**Records shown**
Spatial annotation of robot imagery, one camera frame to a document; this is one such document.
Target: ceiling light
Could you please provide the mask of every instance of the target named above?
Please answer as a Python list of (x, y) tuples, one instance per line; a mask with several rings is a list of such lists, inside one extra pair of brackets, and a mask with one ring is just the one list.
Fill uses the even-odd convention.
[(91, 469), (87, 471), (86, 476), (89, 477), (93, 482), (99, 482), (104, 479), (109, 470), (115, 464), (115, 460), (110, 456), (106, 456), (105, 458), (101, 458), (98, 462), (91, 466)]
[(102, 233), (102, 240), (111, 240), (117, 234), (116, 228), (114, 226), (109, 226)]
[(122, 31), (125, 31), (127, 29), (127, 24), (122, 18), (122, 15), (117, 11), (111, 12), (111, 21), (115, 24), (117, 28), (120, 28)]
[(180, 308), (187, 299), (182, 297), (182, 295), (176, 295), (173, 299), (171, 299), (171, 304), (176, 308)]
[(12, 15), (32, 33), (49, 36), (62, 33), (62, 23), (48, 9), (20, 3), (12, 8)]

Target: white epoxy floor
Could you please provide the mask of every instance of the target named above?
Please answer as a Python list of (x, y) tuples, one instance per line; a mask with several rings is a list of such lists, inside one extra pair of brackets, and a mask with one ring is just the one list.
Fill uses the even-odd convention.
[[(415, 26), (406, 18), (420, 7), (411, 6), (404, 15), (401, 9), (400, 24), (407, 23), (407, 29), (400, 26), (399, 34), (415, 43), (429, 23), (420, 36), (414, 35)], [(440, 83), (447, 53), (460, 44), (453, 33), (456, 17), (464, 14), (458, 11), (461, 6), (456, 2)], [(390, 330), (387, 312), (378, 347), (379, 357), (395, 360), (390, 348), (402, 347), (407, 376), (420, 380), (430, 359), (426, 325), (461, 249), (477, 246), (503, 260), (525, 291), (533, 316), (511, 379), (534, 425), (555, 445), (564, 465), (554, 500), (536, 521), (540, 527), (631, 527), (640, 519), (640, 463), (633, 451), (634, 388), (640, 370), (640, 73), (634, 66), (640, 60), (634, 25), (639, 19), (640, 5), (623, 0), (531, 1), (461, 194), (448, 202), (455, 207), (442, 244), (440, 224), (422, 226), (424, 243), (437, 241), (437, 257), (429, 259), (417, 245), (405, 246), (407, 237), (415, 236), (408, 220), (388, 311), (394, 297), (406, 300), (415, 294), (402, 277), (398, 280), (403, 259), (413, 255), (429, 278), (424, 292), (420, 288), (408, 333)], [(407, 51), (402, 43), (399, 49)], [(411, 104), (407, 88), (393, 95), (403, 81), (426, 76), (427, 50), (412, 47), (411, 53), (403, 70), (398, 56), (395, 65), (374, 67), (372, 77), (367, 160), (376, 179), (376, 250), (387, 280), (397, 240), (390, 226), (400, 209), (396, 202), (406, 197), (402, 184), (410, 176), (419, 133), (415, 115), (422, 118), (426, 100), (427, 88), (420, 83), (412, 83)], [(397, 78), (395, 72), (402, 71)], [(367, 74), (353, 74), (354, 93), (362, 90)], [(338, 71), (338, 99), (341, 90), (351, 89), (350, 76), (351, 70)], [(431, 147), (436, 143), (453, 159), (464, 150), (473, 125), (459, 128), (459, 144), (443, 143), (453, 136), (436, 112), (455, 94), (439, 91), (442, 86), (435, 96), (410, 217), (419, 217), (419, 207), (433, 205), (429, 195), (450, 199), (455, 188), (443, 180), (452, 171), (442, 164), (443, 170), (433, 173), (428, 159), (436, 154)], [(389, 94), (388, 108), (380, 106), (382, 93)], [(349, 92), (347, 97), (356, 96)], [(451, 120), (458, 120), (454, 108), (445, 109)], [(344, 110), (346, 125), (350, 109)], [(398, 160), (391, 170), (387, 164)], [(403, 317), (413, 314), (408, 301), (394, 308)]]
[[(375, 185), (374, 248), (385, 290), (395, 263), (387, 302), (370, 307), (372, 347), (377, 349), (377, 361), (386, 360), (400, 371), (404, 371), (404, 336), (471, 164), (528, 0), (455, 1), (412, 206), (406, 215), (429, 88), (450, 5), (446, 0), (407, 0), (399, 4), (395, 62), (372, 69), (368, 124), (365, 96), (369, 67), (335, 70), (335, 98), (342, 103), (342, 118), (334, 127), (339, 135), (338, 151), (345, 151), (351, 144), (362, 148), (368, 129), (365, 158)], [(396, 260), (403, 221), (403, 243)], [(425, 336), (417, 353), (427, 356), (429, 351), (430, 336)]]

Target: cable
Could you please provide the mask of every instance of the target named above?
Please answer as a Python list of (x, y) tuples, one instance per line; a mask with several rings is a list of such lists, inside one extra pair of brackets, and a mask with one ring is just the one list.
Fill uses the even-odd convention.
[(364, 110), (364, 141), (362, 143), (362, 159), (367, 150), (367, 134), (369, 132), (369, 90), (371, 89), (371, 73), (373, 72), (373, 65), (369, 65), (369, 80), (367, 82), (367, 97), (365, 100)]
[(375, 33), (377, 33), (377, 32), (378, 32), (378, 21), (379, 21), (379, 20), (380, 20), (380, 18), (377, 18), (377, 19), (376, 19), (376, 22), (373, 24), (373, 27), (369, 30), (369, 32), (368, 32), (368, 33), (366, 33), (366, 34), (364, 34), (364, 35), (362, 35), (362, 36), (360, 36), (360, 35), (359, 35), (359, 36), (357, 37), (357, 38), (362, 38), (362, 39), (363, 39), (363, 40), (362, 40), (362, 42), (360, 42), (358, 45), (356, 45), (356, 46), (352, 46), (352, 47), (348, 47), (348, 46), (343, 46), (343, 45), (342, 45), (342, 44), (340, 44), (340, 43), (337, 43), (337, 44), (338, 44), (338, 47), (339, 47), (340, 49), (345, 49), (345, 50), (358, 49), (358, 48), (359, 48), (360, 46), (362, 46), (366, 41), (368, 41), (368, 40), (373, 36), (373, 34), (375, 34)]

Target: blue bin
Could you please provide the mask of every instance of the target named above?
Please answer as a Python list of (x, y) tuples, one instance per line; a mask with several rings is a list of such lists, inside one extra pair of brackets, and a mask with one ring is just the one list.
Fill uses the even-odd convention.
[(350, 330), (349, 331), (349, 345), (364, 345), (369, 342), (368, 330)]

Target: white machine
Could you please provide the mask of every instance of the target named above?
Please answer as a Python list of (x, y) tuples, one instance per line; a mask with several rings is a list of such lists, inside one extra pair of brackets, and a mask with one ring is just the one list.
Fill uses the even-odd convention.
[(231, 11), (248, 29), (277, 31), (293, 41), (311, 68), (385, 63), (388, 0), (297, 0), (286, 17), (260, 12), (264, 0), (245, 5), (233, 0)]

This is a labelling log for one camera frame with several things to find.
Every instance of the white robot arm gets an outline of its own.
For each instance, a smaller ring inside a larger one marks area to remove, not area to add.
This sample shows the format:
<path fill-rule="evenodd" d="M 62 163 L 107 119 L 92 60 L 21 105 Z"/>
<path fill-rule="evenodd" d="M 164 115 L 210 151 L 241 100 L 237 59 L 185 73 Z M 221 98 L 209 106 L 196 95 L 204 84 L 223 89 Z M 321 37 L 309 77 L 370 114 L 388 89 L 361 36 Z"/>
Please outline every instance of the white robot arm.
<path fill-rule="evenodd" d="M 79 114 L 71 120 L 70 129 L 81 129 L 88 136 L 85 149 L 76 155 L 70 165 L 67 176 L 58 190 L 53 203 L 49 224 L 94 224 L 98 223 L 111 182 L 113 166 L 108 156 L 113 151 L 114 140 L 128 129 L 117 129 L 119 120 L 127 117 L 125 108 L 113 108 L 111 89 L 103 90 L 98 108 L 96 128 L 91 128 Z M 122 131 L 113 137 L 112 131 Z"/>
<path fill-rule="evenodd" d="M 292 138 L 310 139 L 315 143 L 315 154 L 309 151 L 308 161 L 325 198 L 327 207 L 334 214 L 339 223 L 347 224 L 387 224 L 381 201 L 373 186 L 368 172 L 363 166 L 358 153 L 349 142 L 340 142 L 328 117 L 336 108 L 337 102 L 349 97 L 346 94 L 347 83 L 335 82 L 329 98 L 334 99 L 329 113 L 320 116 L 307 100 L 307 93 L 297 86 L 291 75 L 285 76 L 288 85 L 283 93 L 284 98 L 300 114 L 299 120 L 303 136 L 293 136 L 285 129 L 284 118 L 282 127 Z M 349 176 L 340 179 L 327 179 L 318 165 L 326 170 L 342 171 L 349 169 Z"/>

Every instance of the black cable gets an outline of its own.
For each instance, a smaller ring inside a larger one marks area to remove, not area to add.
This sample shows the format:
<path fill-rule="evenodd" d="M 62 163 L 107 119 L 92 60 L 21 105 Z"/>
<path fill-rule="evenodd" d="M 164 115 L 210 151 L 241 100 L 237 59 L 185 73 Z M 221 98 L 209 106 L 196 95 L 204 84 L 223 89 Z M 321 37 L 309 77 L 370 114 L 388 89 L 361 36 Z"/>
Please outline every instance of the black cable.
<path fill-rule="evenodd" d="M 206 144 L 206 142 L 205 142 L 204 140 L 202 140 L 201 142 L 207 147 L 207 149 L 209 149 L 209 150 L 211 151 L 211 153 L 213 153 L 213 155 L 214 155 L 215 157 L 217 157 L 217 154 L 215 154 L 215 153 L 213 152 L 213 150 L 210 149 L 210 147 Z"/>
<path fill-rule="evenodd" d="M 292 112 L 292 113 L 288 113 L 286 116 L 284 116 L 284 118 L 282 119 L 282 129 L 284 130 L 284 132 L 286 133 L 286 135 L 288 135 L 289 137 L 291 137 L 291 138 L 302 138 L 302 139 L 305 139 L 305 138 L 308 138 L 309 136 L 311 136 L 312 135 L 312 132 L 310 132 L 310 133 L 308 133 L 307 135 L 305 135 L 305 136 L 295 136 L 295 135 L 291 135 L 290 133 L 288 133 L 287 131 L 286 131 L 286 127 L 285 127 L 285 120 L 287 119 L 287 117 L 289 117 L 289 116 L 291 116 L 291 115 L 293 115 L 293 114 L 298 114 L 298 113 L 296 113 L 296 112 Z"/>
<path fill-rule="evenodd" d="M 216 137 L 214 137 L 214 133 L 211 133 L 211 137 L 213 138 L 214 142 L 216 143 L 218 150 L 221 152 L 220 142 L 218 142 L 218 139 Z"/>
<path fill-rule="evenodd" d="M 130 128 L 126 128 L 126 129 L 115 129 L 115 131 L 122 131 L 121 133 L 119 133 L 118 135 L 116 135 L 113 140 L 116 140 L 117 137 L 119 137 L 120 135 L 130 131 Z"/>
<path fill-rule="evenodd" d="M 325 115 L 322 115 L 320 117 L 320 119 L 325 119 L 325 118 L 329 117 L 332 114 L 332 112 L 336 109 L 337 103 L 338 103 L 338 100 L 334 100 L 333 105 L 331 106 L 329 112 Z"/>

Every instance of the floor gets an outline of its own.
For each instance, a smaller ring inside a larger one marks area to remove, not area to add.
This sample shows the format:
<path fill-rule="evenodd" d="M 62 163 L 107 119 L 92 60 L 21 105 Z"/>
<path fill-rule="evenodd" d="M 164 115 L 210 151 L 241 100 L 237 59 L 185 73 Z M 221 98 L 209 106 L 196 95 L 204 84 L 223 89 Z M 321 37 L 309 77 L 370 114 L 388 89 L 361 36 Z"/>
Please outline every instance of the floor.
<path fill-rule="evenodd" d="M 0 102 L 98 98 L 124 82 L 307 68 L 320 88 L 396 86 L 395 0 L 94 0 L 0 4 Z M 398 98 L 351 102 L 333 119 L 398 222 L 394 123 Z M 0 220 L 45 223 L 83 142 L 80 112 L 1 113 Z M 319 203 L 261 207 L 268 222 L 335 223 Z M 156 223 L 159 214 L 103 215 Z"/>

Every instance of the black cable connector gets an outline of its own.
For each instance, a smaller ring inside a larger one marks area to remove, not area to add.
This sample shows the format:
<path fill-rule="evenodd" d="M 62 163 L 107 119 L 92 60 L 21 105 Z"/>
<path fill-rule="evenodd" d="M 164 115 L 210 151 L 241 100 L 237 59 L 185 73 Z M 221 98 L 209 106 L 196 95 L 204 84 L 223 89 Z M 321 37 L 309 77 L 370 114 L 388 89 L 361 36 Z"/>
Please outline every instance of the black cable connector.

**Task to complete**
Word for word, repeat the lines that begin at the one with "Every instance of the floor gets" and continue to the end of the listing above.

**Answer for the task**
Every instance of the floor gets an outline of its own.
For each instance, a smaller ring inside a larger one marks area to remove, not area to add.
This sample shows the format:
<path fill-rule="evenodd" d="M 62 163 L 107 119 L 92 60 L 21 105 Z"/>
<path fill-rule="evenodd" d="M 164 115 L 210 151 L 241 100 L 237 59 L 185 73 Z M 221 98 L 209 106 L 196 95 L 204 84 L 223 89 Z M 321 37 L 309 77 L 370 114 L 388 89 L 361 36 Z"/>
Please outline every instance of the floor.
<path fill-rule="evenodd" d="M 0 102 L 98 98 L 124 82 L 307 68 L 320 88 L 396 86 L 395 0 L 94 0 L 0 4 Z M 398 98 L 351 102 L 333 119 L 398 222 L 394 123 Z M 0 220 L 45 223 L 83 142 L 80 112 L 1 113 Z M 319 203 L 261 207 L 268 222 L 335 223 Z M 156 223 L 159 214 L 103 215 Z"/>

Every instance of the black cable connector gets an outline of its own.
For each instance, a smaller ring inside a larger one marks area to remove, not area to add.
This sample shows the format:
<path fill-rule="evenodd" d="M 62 163 L 107 119 L 92 60 L 21 105 Z"/>
<path fill-rule="evenodd" d="M 164 115 L 210 151 L 241 100 L 237 59 L 185 73 Z M 221 98 L 209 106 L 196 95 L 204 84 L 223 89 Z M 321 37 L 309 77 L 370 114 L 388 89 L 361 36 Z"/>
Please outline every instance of the black cable connector.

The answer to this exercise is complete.